Hall thrusters have been flying in space since December 1971, when the Soviet Union launched an SPT-50 on a Meteor satellite. Over 240 thrusters have flown in space since that time, with a 100% success rate. Hall thrusters are now routinely flown on commercial LEO and GEO communications satellites, where they are used for orbital insertion and stationkeeping.

The first Hall thruster to fly on a western satellite was a Russian D-55 built by TsNIIMASH, on the NRO's STEX spacecraft, launched on 3 October 1998.

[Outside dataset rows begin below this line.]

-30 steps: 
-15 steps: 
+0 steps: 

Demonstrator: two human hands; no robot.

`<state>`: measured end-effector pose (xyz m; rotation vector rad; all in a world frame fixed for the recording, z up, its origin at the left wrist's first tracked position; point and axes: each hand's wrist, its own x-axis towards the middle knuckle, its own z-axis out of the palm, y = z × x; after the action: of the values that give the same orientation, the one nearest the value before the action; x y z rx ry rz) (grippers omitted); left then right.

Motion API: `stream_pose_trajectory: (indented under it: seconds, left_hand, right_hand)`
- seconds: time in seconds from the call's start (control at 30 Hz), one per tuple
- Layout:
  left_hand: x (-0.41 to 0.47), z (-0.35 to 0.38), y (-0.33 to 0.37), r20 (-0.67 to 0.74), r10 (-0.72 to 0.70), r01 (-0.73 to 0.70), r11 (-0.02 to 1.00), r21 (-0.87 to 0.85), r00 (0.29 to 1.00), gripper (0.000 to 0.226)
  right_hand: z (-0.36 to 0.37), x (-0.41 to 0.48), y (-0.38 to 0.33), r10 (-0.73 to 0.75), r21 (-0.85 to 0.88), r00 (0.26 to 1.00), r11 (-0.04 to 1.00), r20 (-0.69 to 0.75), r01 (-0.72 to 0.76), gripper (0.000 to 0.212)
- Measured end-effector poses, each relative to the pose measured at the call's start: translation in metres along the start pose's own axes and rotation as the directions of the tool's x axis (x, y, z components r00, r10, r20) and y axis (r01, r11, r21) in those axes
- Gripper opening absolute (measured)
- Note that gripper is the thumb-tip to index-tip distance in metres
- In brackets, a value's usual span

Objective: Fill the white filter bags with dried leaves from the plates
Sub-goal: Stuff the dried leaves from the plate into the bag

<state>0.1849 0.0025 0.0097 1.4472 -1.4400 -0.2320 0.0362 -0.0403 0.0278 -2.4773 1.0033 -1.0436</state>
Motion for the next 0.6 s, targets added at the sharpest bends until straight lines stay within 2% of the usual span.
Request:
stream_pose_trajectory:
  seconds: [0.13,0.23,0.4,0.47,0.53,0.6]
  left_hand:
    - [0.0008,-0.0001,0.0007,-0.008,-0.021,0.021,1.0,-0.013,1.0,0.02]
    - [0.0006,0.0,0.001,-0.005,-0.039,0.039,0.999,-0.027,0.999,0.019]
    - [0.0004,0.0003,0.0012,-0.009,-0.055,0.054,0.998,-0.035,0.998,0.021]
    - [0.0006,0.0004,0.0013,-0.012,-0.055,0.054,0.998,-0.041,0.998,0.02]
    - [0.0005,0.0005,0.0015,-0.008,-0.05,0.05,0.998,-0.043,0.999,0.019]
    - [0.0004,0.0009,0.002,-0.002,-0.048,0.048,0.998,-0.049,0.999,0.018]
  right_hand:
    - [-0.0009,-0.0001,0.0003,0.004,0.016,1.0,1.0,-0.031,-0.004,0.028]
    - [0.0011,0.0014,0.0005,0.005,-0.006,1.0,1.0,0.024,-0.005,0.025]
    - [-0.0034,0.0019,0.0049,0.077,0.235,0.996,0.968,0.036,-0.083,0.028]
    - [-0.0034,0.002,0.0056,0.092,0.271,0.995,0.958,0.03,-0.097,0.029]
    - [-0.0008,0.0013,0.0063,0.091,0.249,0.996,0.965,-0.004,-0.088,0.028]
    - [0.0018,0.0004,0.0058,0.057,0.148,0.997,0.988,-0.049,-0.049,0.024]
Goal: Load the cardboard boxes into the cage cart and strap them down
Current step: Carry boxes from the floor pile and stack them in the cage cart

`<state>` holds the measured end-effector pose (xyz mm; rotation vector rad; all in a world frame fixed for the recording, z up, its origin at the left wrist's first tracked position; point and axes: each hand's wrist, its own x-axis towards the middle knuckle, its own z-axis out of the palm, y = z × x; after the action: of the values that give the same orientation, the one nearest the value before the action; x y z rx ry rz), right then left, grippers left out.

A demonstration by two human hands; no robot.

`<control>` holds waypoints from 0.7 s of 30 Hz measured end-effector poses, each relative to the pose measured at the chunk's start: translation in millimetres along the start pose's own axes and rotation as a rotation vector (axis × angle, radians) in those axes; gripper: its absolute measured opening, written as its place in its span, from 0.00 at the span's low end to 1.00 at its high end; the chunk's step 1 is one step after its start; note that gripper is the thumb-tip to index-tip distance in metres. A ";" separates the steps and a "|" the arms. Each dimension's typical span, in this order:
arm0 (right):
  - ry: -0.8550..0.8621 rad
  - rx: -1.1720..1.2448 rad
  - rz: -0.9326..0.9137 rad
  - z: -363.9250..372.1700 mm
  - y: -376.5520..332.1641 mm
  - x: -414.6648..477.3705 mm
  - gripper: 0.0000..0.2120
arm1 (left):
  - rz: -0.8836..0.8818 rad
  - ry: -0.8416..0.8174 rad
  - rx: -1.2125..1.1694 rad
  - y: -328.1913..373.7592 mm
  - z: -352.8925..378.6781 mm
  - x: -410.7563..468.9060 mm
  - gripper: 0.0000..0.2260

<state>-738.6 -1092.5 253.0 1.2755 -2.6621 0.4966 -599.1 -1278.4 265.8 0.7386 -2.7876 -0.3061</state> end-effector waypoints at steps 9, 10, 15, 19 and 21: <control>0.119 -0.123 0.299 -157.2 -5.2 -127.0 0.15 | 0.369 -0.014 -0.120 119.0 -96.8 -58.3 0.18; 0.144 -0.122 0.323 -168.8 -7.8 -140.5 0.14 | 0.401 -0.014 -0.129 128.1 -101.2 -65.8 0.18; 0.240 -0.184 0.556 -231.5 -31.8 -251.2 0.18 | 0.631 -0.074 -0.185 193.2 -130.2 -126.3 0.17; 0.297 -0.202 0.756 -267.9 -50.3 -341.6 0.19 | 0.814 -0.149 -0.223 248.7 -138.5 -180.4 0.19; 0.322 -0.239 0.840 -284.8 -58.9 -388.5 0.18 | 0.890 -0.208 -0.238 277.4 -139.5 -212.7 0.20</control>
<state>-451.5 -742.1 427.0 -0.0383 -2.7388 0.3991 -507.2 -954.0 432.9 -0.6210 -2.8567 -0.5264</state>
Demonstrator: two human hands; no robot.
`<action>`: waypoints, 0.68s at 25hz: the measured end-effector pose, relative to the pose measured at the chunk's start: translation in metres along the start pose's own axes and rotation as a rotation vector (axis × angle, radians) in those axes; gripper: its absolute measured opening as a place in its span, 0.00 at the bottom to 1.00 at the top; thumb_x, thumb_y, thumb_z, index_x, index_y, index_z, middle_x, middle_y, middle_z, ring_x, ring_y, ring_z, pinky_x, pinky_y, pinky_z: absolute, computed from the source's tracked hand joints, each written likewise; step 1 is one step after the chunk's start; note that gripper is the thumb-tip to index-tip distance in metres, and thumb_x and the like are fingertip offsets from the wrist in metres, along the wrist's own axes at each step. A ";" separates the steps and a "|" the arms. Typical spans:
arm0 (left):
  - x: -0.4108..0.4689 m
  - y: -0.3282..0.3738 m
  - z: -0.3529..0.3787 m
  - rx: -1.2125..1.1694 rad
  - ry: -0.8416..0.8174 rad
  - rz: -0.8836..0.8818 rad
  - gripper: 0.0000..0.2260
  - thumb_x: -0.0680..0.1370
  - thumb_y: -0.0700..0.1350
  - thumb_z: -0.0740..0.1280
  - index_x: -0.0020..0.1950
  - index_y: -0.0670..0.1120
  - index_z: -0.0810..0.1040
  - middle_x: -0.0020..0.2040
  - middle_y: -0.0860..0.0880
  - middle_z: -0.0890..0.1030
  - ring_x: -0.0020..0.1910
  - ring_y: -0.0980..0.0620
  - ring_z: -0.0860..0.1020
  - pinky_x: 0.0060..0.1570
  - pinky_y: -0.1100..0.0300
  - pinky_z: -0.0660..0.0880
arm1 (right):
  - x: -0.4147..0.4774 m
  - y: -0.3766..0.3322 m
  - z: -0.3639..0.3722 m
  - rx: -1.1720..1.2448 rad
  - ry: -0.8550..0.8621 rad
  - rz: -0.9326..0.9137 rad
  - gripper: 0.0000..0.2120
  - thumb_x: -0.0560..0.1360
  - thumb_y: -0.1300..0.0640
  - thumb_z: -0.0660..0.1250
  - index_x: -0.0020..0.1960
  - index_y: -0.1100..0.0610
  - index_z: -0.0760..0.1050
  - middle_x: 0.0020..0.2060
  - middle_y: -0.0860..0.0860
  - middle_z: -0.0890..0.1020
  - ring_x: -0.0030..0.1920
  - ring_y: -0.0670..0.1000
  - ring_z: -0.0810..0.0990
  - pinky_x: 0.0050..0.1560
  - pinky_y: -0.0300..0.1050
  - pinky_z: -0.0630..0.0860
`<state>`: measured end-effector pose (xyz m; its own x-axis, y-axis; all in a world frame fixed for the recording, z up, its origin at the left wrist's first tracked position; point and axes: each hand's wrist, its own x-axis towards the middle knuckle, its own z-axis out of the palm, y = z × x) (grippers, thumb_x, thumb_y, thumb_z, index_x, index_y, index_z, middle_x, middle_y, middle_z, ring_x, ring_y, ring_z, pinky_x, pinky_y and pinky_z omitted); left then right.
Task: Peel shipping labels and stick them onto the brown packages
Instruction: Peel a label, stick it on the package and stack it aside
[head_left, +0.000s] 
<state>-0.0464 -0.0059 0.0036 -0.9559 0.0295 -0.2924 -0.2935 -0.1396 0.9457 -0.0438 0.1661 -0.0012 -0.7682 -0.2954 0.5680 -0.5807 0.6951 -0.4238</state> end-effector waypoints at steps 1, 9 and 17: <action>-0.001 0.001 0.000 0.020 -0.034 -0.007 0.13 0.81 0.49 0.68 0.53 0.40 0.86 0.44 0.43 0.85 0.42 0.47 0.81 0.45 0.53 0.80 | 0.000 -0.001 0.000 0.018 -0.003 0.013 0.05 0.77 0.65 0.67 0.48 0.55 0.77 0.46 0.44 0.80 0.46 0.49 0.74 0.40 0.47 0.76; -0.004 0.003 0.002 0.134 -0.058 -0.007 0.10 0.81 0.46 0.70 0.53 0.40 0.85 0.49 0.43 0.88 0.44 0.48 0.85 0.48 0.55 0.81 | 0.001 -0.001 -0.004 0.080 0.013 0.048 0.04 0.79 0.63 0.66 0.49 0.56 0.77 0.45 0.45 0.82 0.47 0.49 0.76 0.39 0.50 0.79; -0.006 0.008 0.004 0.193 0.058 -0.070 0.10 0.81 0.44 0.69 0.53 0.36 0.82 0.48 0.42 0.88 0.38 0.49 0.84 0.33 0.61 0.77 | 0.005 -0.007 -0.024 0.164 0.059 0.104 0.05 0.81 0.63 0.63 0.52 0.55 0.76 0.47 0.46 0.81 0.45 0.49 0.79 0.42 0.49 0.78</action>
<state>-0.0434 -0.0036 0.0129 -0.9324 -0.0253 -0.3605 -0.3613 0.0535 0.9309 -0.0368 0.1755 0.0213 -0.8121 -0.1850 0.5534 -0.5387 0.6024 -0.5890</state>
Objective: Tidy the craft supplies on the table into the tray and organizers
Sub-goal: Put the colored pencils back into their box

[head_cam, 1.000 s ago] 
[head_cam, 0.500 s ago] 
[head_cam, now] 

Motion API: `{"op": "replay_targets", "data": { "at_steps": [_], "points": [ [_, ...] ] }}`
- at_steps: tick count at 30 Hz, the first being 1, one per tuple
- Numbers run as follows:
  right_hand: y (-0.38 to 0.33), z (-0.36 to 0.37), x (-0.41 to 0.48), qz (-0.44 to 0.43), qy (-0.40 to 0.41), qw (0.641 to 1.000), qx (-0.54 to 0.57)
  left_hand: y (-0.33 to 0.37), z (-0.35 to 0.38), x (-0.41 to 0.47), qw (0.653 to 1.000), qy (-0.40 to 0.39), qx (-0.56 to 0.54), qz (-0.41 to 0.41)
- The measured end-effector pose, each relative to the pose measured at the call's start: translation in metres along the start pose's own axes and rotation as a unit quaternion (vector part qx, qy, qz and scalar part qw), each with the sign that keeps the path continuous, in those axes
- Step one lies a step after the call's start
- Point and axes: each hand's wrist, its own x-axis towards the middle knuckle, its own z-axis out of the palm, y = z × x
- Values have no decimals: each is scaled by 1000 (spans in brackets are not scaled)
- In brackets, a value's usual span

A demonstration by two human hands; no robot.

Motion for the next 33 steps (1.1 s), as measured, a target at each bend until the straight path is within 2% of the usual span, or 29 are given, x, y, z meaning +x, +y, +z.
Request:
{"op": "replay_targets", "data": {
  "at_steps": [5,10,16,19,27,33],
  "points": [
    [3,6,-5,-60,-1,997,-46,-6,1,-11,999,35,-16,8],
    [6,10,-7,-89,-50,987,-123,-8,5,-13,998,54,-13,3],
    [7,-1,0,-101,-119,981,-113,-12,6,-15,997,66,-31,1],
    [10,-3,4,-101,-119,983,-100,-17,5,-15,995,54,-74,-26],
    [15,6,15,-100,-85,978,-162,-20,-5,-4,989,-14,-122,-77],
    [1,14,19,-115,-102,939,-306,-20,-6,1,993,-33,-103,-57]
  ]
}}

The solar electric propulsion system of the European Space Agency's SMART-1 spacecraft used a Snecma PPS-1350-G Hall thruster. SMART-1 was a technology demonstration mission that orbited the Moon. This use of the PPS-1350-G, starting on 28 September 2003, was the first use of a Hall thruster outside geosynchronous Earth orbit (GEO). Like most Hall thruster propulsion systems used in commercial applications, the Hall thruster on SMART-1 could be throttled over a range of power, specific impulse, and thrust. It has a discharge power range of 0.46–1.19 kW, a specific impulse of 1,100–1,600 s and thrust of 30–70 mN.

Early small satellites of the SpaceX Starlink constellation used krypton Hall thrusters for position-keeping and deorbiting, while later Starlink satellites used argon Hall thrusters.

Tiangong space station is fitted with Hall-effect thrusters. Tianhe core module is propelled by both chemical thrusters and four ion thrusters, which are used to adjust and maintain the station's orbit. Hall-effect thrusters are created with crewed mission safety in mind with effort to prevent erosion and damage caused by the accelerated ion particles. A magnetic field and specially designed ceramic shield was created to repel damaging particles and maintain integrity of the thrusters. According to the Chinese Academy of Sciences, the ion drive used on Tiangong has burned continuously for 8,240 hours without a glitch, indicating their suitability for the Chinese space station's designated 15-year lifespan. This is the world's first Hall thruster on a human-rated mission.

The Jet Propulsion Laboratory (JPL) granted exclusive commercial licensing to Apollo Fusion, led by Mike Cassidy, for its Magnetically Shielded Miniature (MaSMi) Hall thruster technology. In January 2021, Apollo Fusion announced they had secured a contract with York Space Systems for an order of its latest iteration named the "Apollo Constellation Engine".

The NASA mission to the asteroid Psyche utilizes xenon gas Hall thrusters. The electricity comes from the craft's 75 square meter solar panels.

NASA's first Hall thrusters on a human-rated mission were planned to be a combination of 6 kW Hall thrusters provided by Busek and NASA Advanced Electric Propulsion System (AEPS) 12.5 kW Hall thrusters manufactured by Aerojet Rocketdyne, an L3Harris Technologies company. They were intended to serve as the primary propulsion on Maxar's Power and Propulsion Element (PPE) for the cancelled Lunar Gateway under NASA's Artemis program. The high specific impulse of Hall thrusters were supposed to allow for efficient orbit raising and station keep for the Lunar Gateway's polar near-rectilinear halo orbit.

==In development==
The highest power Hall-effect thruster in development (As of 2021) is the University of Michigan's 100 kW X3 Nested Channel Hall Thruster. The thruster is approximately 80 cm in diameter and weighs 230 kg, and has demonstrated a thrust of 5.4 N.

Other high power thrusters include NASA's 40 kW Advanced Electric Propulsion System (AEPS), meant to propel large-scale science missions and cargo transportation in deep space.